*Work request:*
Make an exact copy of the lines from the one holding "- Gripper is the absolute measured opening" through the last line of the material, and output nothing else.

+++++

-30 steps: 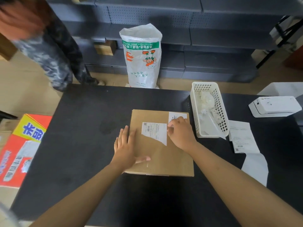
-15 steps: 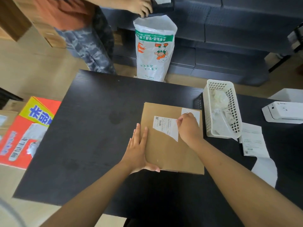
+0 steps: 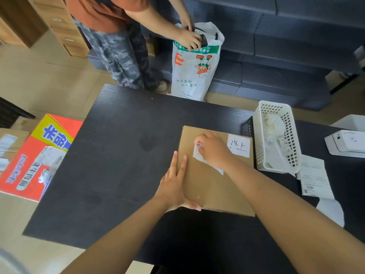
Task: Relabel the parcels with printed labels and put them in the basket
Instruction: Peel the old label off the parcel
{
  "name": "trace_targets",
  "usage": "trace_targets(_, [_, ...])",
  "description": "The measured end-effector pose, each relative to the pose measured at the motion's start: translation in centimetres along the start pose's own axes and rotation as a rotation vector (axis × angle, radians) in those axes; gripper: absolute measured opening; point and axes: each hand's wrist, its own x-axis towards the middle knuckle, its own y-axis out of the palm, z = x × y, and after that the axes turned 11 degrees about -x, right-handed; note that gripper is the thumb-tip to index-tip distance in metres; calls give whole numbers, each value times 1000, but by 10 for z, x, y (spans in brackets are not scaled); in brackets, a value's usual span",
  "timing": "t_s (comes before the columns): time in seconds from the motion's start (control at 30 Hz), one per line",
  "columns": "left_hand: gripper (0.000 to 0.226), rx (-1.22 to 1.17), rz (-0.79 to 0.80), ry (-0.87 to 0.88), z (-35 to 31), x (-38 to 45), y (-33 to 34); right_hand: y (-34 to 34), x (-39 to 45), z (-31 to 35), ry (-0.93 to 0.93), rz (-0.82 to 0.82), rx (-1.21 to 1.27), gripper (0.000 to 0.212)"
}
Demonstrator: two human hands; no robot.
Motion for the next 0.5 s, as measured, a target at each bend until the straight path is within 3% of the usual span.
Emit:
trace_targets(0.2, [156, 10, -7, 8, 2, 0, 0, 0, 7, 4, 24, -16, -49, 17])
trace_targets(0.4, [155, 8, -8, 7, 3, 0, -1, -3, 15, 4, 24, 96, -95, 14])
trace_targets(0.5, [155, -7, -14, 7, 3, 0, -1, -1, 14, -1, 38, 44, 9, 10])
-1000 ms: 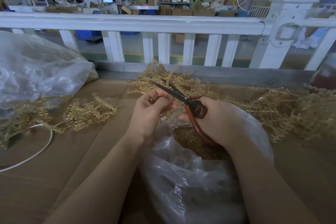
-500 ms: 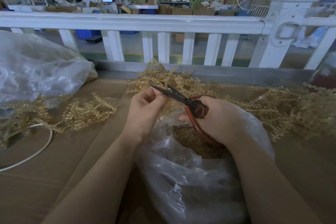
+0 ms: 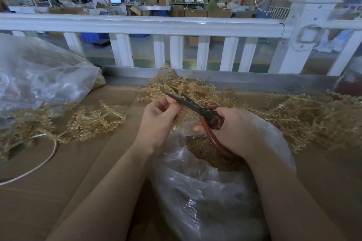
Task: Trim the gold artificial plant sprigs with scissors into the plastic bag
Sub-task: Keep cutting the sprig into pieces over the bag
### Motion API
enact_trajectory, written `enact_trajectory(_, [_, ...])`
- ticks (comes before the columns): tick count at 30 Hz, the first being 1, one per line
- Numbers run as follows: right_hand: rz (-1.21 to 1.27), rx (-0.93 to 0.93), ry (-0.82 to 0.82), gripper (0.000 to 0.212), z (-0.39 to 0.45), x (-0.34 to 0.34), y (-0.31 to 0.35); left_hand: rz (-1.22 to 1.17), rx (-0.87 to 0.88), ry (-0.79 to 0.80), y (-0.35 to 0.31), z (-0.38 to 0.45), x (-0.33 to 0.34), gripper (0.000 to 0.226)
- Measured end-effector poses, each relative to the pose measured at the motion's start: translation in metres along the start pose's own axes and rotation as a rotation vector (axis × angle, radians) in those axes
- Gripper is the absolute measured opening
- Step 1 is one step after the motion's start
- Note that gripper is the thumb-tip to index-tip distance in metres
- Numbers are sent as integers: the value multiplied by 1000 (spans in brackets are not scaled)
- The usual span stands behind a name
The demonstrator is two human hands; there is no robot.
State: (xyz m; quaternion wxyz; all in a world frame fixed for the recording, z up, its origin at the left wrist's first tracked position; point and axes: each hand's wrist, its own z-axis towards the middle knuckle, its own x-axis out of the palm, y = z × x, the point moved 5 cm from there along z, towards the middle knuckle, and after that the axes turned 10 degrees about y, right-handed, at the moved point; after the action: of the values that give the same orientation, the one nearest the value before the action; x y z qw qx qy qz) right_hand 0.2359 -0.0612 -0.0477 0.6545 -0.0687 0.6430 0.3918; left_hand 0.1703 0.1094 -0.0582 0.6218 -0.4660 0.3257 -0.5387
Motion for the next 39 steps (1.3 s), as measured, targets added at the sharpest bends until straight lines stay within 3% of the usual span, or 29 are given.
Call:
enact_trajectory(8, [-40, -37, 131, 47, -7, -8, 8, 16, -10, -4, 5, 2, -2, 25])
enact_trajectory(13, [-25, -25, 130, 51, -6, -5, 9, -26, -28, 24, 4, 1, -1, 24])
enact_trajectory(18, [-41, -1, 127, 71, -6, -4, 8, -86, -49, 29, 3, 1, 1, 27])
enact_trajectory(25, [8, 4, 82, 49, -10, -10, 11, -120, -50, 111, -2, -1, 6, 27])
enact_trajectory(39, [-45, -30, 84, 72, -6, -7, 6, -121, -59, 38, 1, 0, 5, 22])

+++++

*Solution:*
- Gripper is the absolute measured opening
- Step 1 is one step after the motion's start
- Note that gripper is the thumb-tip to index-tip distance in metres
- Numbers are sent as integers: the value multiplied by 1000 (spans in brackets are not scaled)
- The usual span stands behind a name
The demonstrator is two human hands; there is no robot.
State: (xyz m; quaternion wxyz; all in a world frame fixed for the recording, z up, its origin at the left wrist's first tracked position; point and axes: each hand's wrist, its own z-axis towards the middle knuckle, its own x-axis out of the palm, y = z × x, the point moved 5 cm from there along z, towards the middle knuckle, and after that the axes turned 10 degrees about y, right-handed, at the moved point; after the action: of the values that give the same orientation, the one nearest the value before the action; x y z qw qx qy qz) right_hand 0.2359 -0.0612 -0.0477 0.6545 -0.0687 0.6430 0.3918; left_hand 0.1703 0.1094 -0.0582 0.6218 -0.4660 0.3257 -0.5387
Motion for the next 39 steps (1.3 s), as measured, targets added at the sharpest bends until straight lines stay within 3% of the usual span, or 29 are given.
Call:
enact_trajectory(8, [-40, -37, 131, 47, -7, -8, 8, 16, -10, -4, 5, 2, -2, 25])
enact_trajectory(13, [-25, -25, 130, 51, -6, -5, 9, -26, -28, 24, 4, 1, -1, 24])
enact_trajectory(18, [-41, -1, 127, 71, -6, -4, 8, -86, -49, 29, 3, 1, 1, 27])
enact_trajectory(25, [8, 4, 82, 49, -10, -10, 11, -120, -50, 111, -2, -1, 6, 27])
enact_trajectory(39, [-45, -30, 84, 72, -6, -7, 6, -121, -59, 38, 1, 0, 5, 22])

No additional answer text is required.